■ **EXERCISE OBJECTIVE**
Only these lines of the data below are wanted: the one with "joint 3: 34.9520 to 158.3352", the one with "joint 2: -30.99", and any lines between them, each repeated exactly.
Start of DATASET SECTION
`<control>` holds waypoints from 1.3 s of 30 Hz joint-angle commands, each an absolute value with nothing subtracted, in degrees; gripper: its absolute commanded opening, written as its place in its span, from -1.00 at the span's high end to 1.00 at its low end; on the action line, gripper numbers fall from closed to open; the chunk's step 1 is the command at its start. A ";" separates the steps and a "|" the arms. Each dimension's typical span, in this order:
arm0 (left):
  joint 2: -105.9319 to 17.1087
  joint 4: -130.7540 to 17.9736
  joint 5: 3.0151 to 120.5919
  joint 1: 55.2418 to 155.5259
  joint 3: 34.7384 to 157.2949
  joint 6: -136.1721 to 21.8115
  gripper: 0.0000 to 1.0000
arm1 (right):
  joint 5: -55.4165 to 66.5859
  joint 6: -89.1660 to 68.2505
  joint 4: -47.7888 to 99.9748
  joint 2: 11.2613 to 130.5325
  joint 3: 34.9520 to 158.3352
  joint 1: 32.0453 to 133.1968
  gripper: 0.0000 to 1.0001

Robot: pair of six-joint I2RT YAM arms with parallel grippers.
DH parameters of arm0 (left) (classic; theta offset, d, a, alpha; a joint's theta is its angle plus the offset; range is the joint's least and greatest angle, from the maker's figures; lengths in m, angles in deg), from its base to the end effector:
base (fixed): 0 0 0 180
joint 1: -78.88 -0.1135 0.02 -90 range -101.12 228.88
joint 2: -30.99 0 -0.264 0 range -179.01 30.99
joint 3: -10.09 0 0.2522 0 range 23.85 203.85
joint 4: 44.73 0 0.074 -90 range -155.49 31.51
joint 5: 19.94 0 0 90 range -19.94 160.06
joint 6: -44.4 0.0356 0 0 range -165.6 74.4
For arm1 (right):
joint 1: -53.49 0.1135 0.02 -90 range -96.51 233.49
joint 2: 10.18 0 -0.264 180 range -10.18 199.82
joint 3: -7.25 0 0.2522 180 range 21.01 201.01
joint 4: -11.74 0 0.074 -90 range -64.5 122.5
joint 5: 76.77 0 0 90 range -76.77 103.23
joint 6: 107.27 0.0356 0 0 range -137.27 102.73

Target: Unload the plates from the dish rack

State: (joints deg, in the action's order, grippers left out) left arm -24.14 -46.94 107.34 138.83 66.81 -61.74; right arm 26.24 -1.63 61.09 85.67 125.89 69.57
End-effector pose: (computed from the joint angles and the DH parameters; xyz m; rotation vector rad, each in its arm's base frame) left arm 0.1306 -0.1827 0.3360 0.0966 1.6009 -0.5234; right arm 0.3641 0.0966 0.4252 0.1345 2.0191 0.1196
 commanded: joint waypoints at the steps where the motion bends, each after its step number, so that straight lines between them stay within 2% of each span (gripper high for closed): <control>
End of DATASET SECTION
■ **FINISHED TASK**
  joint 3: 34.9520 to 158.3352
  joint 1: 32.0453 to 133.1968
  gripper: 0.0000 to 1.0001

Robot: pair of six-joint I2RT YAM arms with parallel grippers.
DH parameters of arm0 (left) (classic; theta offset, d, a, alpha; a joint's theta is its angle plus the offset; range is the joint's least and greatest angle, from the maker's figures; lengths in m, angles in deg), from its base to the end effector:
base (fixed): 0 0 0 180
joint 1: -78.88 -0.1135 0.02 -90 range -101.12 228.88
joint 2: -30.99 0 -0.264 0 range -179.01 30.99

Nothing further is needed to complete this exercise.